→ **Exercise instructions**
Reproduce, from the line containing "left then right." to the last line of the material, every line exactly.

● ● ●

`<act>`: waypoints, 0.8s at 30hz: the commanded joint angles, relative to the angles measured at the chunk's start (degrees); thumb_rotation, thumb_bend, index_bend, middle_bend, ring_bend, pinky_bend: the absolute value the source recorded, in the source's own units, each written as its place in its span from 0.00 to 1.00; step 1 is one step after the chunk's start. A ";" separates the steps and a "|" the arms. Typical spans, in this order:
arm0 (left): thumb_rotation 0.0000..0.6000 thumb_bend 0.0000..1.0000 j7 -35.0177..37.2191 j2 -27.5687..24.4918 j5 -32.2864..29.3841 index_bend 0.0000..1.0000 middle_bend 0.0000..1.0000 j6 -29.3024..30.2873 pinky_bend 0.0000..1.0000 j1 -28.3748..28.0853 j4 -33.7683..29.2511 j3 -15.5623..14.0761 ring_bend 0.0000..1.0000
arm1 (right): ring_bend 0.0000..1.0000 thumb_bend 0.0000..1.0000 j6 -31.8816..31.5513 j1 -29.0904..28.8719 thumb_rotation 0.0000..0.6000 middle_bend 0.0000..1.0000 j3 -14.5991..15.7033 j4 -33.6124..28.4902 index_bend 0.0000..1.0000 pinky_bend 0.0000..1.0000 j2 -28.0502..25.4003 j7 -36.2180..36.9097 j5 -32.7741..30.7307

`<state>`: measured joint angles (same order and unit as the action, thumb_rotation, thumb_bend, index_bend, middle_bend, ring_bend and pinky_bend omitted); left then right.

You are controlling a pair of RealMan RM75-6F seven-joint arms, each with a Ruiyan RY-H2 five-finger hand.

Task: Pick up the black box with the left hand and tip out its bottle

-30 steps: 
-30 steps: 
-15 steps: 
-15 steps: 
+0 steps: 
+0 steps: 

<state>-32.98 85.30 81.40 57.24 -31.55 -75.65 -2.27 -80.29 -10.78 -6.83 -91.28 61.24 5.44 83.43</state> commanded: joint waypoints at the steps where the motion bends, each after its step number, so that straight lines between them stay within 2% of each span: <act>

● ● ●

→ **Response to the exercise**
`<state>`: measured joint angles (same order and unit as the action, thumb_rotation, thumb_bend, index_bend, middle_bend, ring_bend and pinky_bend omitted); left then right.

You are controlling a pair of RealMan RM75-6F seven-joint arms, each with a Ruiyan RY-H2 five-finger hand.

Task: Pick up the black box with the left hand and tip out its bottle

-30 steps: 
-30 steps: 
-15 steps: 
-15 steps: 
+0 steps: 
+0 steps: 

<state>-32.98 85.30 81.40 57.24 -31.55 -75.65 -2.27 -80.29 -10.78 -6.83 -91.28 61.24 5.44 83.43</state> commanded: joint waypoints at the steps where the motion bends, each after its step number, so that straight lines between them stay within 2% of each span: <act>

The exercise concludes with this answer.